The first US presidential election debate was televised in 1960 between John F Kennedy and Richard Nixon.
The televised debates are a quintessential part of American politics as they have occupied a significant place in the history of television. Given the power that the United States of America enjoys, the presidential debate has a global audience.
However, there is a visible difference between the debates of yesteryears and that of today.
Let us take a look at how these debates evolved.
More than 65 years have passed since the first Presidential debate was telecast, but the charm still remains. Every time around the election season, there are interesting incidents that take place, either pertaining to the candidate or otherwise, in general, that attracts the attention of the viewers worldwide.
On September 26, 1960, John FKennedy and Richard Nixon faced the camera at CBS Studio in Chicago, marking the year as the first televised presidential election debate in the history of American politics. In the first-ever Presidential debate, two candidates met their voters face-to-face.

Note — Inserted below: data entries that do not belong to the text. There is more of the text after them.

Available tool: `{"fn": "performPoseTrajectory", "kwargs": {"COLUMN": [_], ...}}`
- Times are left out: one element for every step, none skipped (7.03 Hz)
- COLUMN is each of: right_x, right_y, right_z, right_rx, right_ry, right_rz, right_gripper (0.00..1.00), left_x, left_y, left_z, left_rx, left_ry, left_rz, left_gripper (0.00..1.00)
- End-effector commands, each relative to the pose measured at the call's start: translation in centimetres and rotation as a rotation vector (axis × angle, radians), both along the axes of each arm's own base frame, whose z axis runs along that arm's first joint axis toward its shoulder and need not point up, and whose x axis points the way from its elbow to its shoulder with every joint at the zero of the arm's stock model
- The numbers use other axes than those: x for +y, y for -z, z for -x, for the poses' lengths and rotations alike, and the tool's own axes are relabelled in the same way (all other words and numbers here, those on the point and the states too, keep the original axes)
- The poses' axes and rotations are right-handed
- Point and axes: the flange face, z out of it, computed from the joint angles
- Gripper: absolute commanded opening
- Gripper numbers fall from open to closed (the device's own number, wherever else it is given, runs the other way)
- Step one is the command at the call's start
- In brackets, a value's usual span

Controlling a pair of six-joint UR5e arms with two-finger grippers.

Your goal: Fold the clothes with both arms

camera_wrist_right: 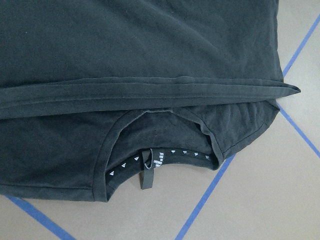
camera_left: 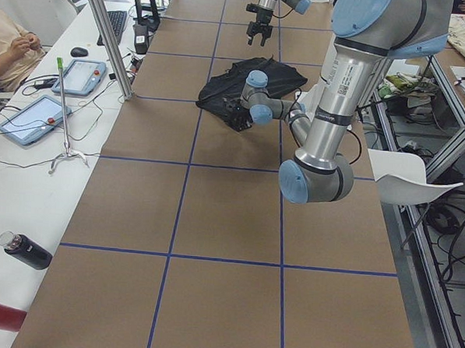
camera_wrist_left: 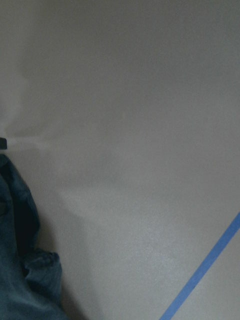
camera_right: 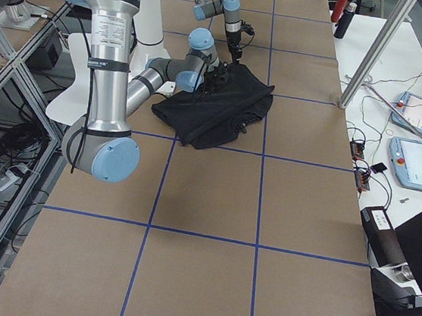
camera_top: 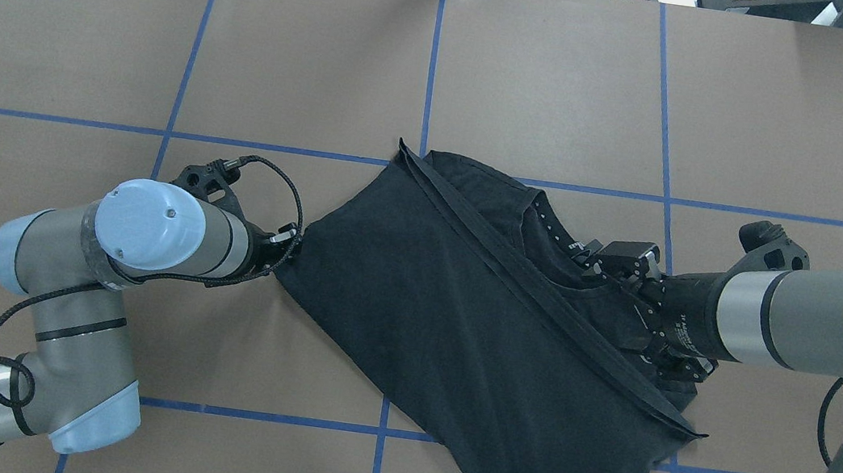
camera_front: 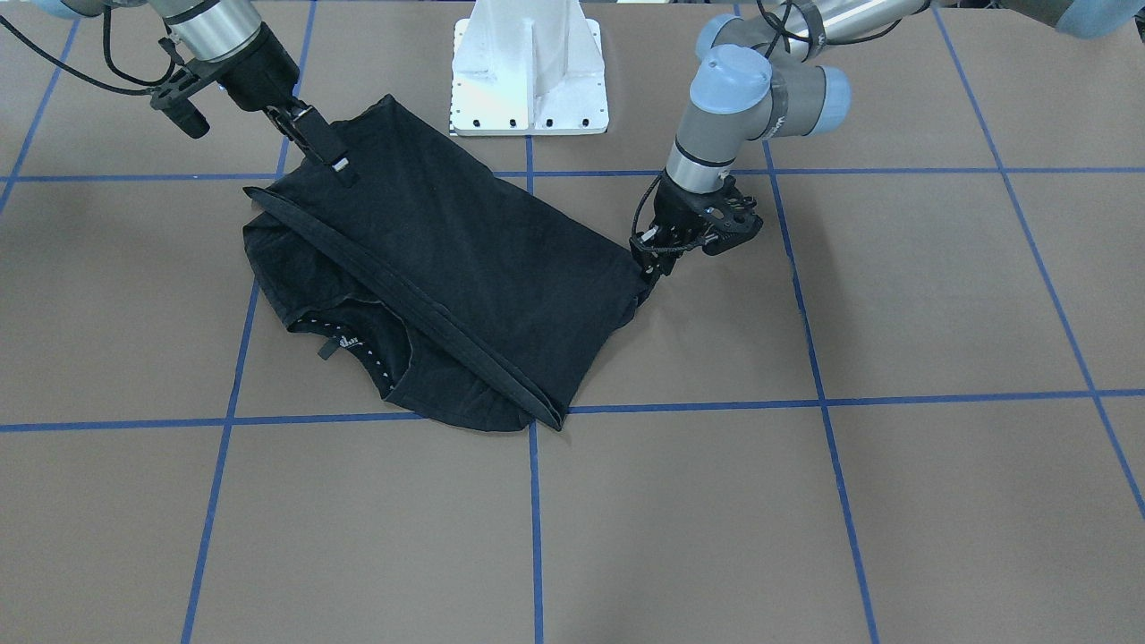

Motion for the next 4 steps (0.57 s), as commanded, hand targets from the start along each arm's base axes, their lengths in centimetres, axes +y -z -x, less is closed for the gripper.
{"fn": "performPoseTrajectory", "kwargs": {"right_x": [0.0, 0.0, -0.1, -0.1], "right_y": [0.2, 0.2, 0.3, 0.3], "right_z": [0.0, 0.1, 0.1, 0.1], "right_rx": [-0.003, -0.003, -0.006, -0.006], "right_ry": [0.000, 0.001, 0.000, 0.000], "right_rz": [-0.002, -0.002, -0.004, -0.004], "right_gripper": [1.00, 1.00, 1.00, 1.00], "left_x": [0.0, 0.1, 0.0, -3.5], "left_y": [-0.2, 0.3, 1.7, 1.9], "left_z": [-0.1, 0.2, 1.0, 3.5], "left_rx": [-0.002, 0.007, 0.025, 0.004], "left_ry": [0.002, 0.002, 0.000, 0.017], "left_rz": [0.005, 0.002, -0.020, -0.088], "left_gripper": [0.00, 0.00, 0.00, 0.00]}}
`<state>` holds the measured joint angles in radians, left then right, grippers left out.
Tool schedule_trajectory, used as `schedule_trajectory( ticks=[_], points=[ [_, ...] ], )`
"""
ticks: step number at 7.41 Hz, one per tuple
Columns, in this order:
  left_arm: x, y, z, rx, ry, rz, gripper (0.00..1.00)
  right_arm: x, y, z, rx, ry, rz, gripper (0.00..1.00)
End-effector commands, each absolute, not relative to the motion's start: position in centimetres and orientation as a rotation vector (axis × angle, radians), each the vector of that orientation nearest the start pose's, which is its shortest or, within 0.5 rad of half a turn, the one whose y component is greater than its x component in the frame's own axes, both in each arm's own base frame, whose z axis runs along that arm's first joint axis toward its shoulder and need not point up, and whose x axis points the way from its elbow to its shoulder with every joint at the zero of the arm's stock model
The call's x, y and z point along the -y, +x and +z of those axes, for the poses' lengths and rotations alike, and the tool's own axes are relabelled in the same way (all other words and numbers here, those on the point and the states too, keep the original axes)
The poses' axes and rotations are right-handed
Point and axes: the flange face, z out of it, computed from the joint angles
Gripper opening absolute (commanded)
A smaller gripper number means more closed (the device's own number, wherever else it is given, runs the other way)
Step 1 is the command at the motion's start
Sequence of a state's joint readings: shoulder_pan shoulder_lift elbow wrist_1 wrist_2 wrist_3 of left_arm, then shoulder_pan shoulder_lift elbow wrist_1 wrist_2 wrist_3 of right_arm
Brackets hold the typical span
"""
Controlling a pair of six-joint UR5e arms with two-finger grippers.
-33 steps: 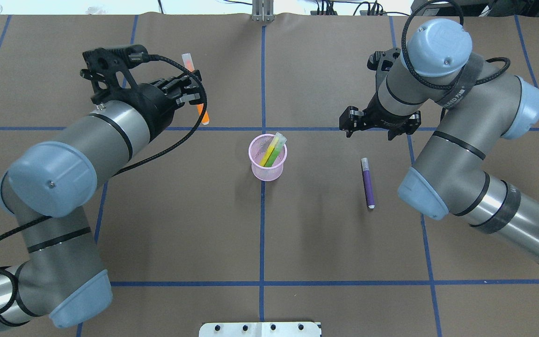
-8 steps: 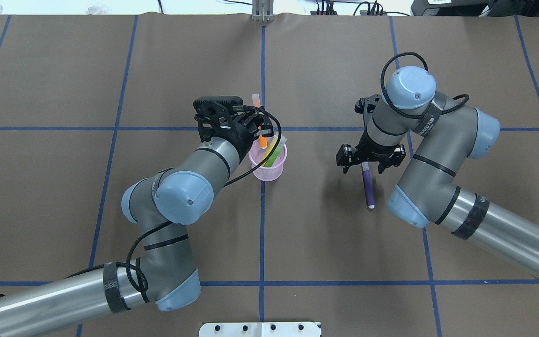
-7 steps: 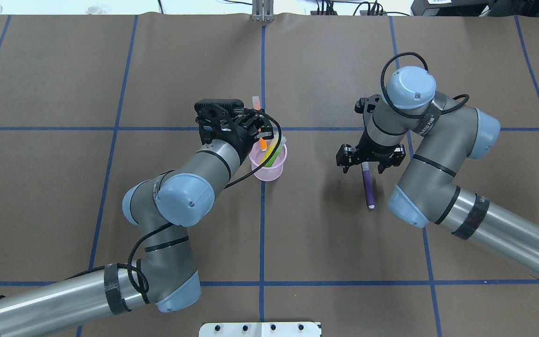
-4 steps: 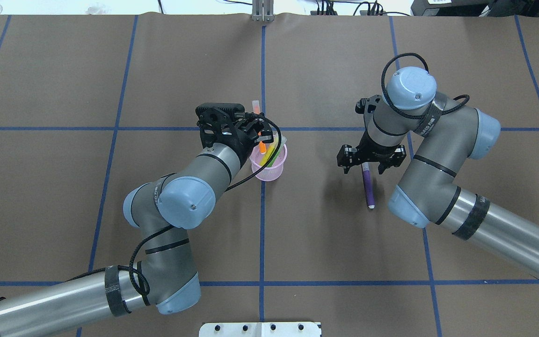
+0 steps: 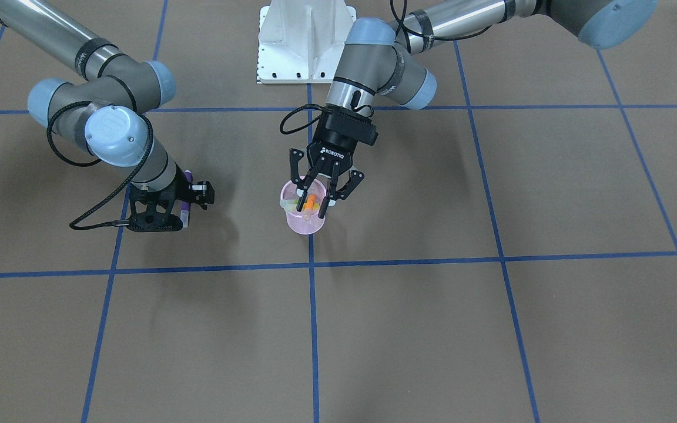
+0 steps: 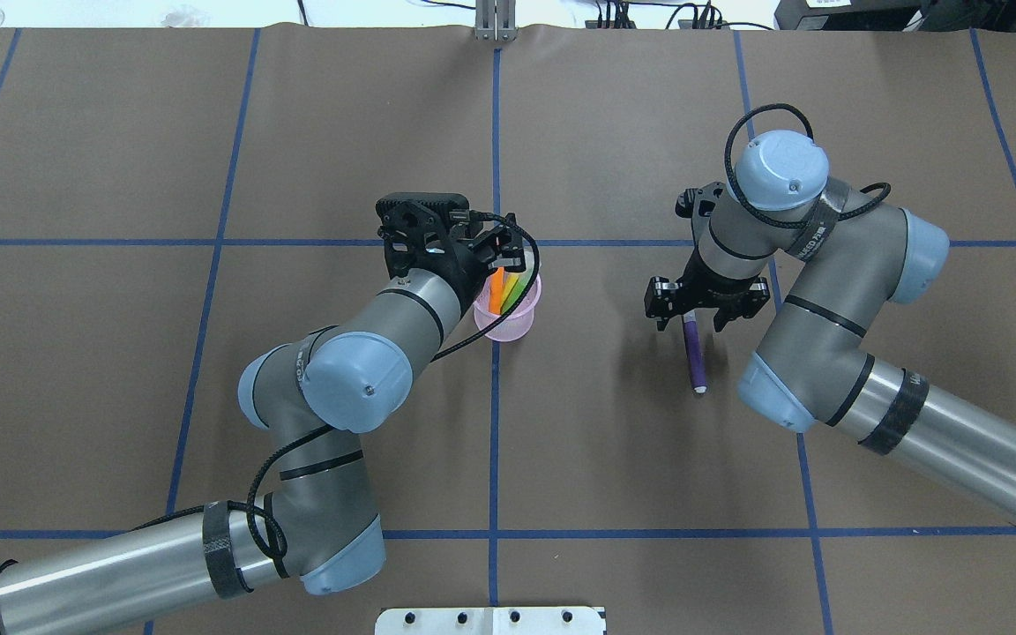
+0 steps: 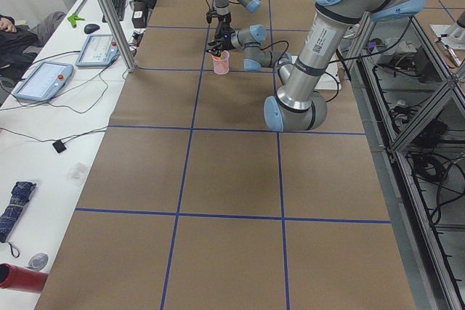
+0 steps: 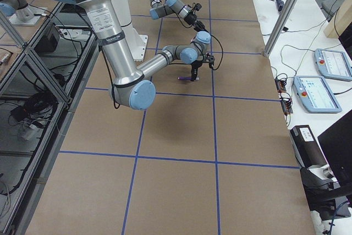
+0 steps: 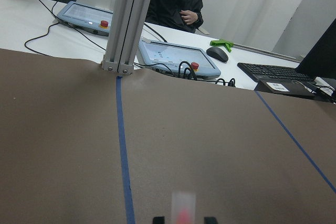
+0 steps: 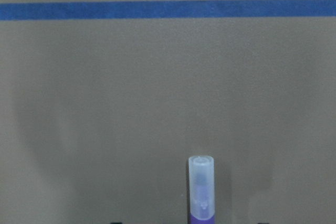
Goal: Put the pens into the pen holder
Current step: 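Lower the orange marker into the pink cup while the right gripper closes on purple, then open the left gripper and raise it from the cup while the right lifts purple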
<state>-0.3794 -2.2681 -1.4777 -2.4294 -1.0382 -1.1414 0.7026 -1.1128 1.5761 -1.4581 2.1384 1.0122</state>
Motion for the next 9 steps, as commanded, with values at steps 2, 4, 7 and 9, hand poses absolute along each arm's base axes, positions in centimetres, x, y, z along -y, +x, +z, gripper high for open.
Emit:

Categorised as the "Great Debates", the meetings between the candidate and voters was telecast on television.
For the first time in American history, the candidates came out to speak "face-to-face" with the American citizens who watched the debates from homes. The television debate dominated the political campaigns of the time.

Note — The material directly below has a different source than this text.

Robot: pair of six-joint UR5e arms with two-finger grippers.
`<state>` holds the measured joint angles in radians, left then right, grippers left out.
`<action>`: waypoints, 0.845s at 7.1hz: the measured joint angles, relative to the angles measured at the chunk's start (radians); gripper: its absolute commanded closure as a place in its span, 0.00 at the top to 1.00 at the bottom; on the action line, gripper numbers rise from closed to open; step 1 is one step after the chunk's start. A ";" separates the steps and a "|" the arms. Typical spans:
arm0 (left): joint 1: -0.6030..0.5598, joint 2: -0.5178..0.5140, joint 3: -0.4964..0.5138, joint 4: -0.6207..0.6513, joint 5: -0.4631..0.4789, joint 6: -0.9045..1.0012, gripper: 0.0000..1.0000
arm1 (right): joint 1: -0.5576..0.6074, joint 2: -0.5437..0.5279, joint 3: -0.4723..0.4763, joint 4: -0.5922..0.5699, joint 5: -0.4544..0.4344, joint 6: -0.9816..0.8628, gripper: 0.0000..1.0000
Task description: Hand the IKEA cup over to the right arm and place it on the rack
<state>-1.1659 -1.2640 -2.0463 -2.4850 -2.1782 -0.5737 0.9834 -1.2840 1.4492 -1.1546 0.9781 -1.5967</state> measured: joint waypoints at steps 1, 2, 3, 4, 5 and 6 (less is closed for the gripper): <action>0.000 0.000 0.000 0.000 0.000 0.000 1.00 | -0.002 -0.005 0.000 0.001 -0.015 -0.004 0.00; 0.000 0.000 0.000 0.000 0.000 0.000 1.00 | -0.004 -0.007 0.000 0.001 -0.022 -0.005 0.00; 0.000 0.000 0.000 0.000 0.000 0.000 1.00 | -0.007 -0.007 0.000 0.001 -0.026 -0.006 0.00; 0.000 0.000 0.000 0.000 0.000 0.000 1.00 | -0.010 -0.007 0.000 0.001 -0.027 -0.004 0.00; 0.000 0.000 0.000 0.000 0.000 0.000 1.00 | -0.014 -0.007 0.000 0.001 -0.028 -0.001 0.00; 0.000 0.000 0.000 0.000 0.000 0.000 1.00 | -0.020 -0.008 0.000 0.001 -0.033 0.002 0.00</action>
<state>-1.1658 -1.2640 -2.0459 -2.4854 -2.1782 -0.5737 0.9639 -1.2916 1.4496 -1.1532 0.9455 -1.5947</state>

Before the use of the television, the candidates relied on radio.
Much before the radio and televised debates, the first technologies that were used to impact the election campaigning of the candidates was the locomotives. In 1936, Franklin D Roosevelt, the only American President to serve four consecutive terms, campaigned on a whistle-stop train at Bismarck in North Dakota. Known for leading America through the Great Depression, Roosevelt led a military alliance that defeated Nazi Germany.

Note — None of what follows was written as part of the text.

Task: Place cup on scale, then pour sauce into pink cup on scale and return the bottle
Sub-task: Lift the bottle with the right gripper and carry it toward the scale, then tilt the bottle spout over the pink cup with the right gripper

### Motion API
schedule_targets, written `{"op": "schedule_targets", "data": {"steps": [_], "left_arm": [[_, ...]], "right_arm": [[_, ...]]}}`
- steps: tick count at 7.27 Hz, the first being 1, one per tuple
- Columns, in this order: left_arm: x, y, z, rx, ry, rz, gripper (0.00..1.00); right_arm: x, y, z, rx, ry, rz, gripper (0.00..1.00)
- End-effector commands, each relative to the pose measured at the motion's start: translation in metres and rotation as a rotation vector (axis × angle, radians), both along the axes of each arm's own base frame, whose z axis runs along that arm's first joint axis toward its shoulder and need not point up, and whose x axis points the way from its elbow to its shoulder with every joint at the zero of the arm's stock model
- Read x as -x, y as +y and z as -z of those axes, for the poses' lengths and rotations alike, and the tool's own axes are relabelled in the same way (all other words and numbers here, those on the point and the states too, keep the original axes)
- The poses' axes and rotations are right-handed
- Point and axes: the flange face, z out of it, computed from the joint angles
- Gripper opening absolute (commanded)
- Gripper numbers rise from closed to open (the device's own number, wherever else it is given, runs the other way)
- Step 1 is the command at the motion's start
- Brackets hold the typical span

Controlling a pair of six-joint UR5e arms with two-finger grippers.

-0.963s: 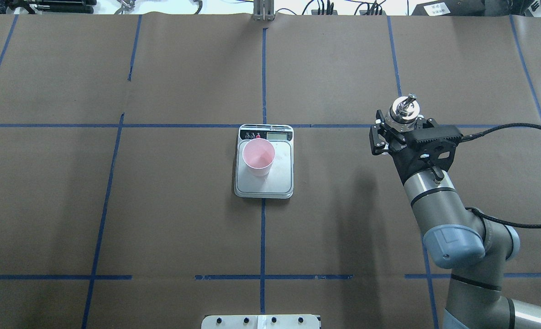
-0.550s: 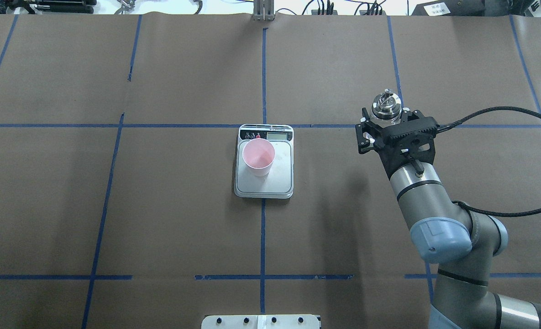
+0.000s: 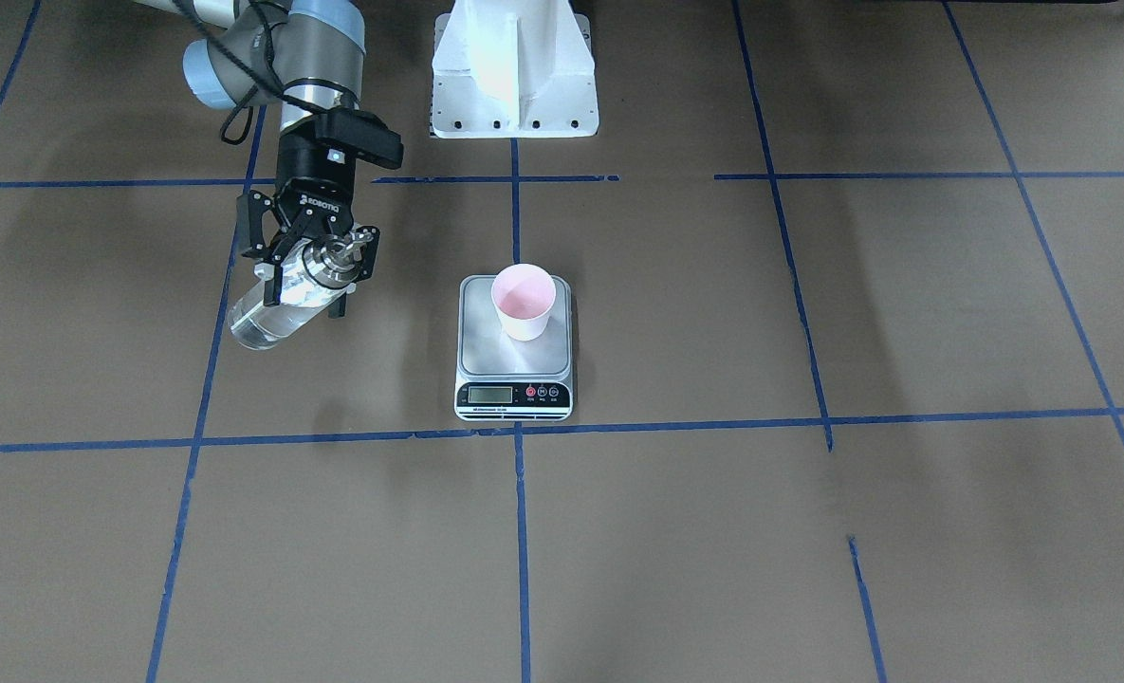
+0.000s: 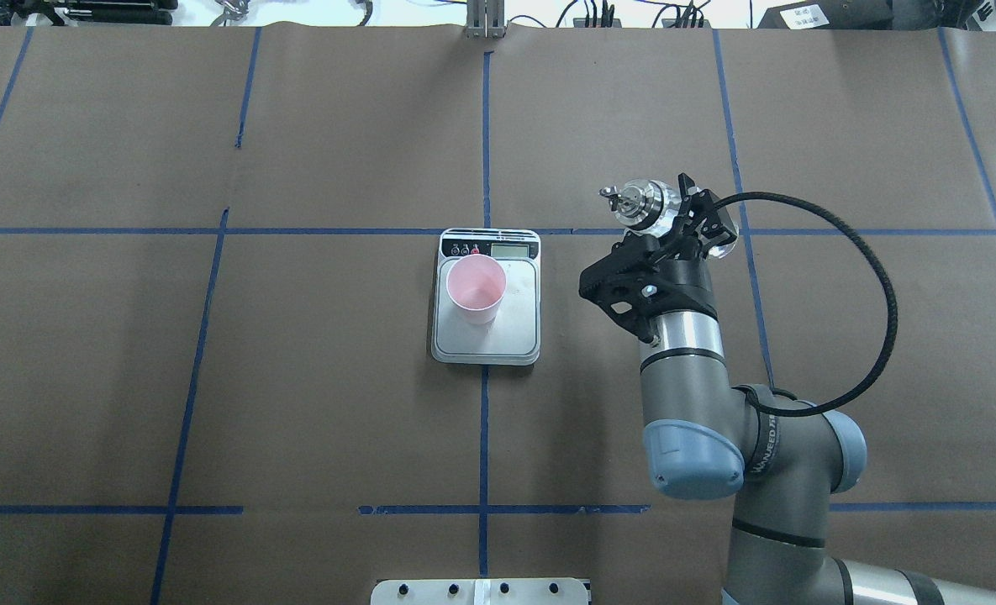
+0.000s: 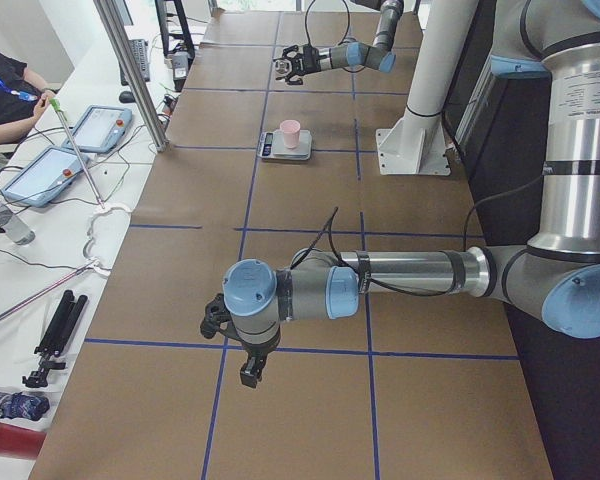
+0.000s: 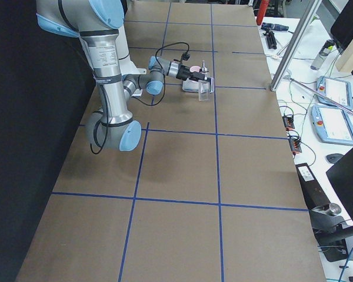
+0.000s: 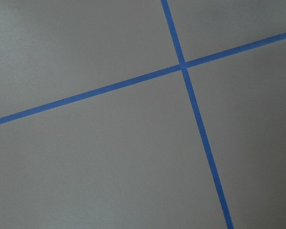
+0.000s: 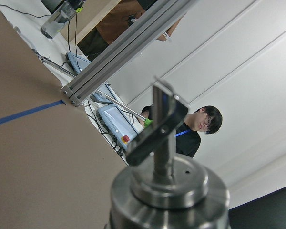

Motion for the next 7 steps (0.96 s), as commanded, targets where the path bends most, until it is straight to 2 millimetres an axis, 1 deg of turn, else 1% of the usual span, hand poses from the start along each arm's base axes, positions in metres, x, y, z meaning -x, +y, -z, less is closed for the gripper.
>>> {"op": "schedule_targets", "data": {"steps": [1, 2, 3, 4, 6, 7], "left_arm": [[0.0, 0.0, 0.0, 0.004, 0.0, 0.0, 1.0], [0.001, 0.002, -0.001, 0.01, 0.001, 0.001, 1.0], [0.001, 0.002, -0.002, 0.013, 0.001, 0.001, 1.0], [0.001, 0.002, -0.002, 0.013, 0.001, 0.001, 1.0], [0.0, 0.007, -0.006, 0.023, 0.002, 0.001, 1.0], [0.0, 0.007, -0.006, 0.023, 0.002, 0.001, 1.0]], "right_arm": [[0.025, 0.027, 0.005, -0.076, 0.288, -0.032, 0.0], [0.048, 0.026, 0.001, -0.078, 0.324, -0.035, 0.0], [0.072, 0.02, 0.006, -0.078, 0.335, -0.038, 0.0], [0.081, 0.019, 0.008, -0.076, 0.364, -0.033, 0.0], [0.093, 0.017, 0.024, -0.064, 0.468, -0.023, 0.0], [0.094, 0.016, 0.022, -0.062, 0.496, -0.027, 0.0]]}}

With the passage of time, as technology advanced, the ways of campaigning changed. Starting with the television in the 1960's, the American presidential debates today have a massive reach – courtesy social media. The number and types of media sources have expanded, serving as the available platforms for campaigning.
Donald J Trump was the first presidential candidate to enthusiastically use Twitter. With the advent of the internet, campaigning for elections is far reaching. The technological advances in each period of history had an influence on the elections of those times.
The technological advancements have demerits. There is more noise and less content, compared to the old times. Unlike its predecessors, Twitter has both, a positive and negative role to play in election campaigning. Kerric Harvey, author of the Encyclopaedia of Social Media and Politics, while commenting about the use of Twitter said, " What we do on Twitter around politics isn't a conversation at all; it's a loud mess."
As the medium of communication has transformed, so has the US Presidential campaigns – from the Whistle Stop-Train in 1930's to the first television campaign by President John F. Kennedy in the 60's to the current us of Twitter by President Donald J Trump in 2016.
How will the technology progress further and keep pace with the demands of evolving strategies? One will have to wait and watch.